Required work:
Extract the complete listing and repeat it word for word.

Given data:

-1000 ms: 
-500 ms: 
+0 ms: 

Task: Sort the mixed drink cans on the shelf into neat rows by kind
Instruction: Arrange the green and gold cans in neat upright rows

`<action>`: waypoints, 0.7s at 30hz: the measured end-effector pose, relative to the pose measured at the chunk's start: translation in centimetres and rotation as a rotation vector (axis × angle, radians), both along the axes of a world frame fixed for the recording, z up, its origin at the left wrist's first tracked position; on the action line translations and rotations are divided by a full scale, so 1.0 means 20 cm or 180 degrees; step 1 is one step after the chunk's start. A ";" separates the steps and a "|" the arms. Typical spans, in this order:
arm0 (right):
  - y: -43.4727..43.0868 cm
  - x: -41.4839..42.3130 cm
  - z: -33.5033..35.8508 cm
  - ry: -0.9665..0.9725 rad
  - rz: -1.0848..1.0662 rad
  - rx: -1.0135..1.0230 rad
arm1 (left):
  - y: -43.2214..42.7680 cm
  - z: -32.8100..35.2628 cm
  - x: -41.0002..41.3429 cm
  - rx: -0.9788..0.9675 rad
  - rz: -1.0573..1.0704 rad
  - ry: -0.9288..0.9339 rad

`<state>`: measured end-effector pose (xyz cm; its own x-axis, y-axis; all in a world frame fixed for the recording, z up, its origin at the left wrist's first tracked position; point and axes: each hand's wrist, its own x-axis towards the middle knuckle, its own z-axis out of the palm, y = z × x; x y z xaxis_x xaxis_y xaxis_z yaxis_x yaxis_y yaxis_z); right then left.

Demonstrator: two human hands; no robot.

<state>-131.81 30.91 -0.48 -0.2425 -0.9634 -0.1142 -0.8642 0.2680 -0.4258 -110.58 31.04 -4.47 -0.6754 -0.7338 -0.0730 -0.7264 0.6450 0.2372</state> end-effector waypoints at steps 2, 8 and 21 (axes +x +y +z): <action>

Written response:
-1000 ms: 
-500 ms: 
+0 ms: 

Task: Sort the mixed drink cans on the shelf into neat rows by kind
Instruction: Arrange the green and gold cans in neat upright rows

`<action>`: waypoints, 0.7s at 30hz: the measured end-effector pose, relative to the pose measured at the chunk's start: translation in centimetres and rotation as a rotation vector (axis × angle, radians), both along the axes of a world frame fixed for the recording, z up, its origin at the left wrist's first tracked position; on the action line translations and rotations are divided by a full scale, so 1.0 means 20 cm or 180 degrees; step 1 is one step after the chunk's start. A ";" separates the steps and a "|" the arms. Typical spans, in this order:
arm0 (right):
  - y: -43.4727..43.0868 cm
  - x: -41.4839..42.3130 cm
  - z: -33.5033..35.8508 cm
  - ry: -0.9665..0.9725 rad
  - rz: -1.0848..1.0662 rad
  - rx: -1.0135..1.0230 rad
arm1 (left):
  - y: -43.2214..42.7680 cm
  - z: -32.8100..35.2628 cm
  - x: -41.0002..41.3429 cm
  - rx: -0.9788..0.9675 rad
  - rz: -1.0573..1.0704 rad
  - ry: -0.9288..0.9339 rad

`<state>`: measured end-effector pose (xyz cm; its own x-axis, y-axis; all in a world frame fixed for the recording, z up, its origin at the left wrist's first tracked position; point and axes: each hand's wrist, its own x-axis towards the middle knuckle, its own z-axis out of the palm, y = z × x; x y z xaxis_x xaxis_y xaxis_z yaxis_x yaxis_y yaxis_z); right then left.

Demonstrator: two human hands; no robot.

<state>-131.81 30.91 -0.48 -0.2425 -0.9634 -0.1142 -0.8642 0.2680 -0.4258 -110.58 31.04 -4.47 -0.6754 -0.7338 -0.0730 -0.7264 0.6450 0.2372</state> end-effector waypoints at steps 2, 8 and 21 (axes +x +y +z): <action>

No further answer is needed.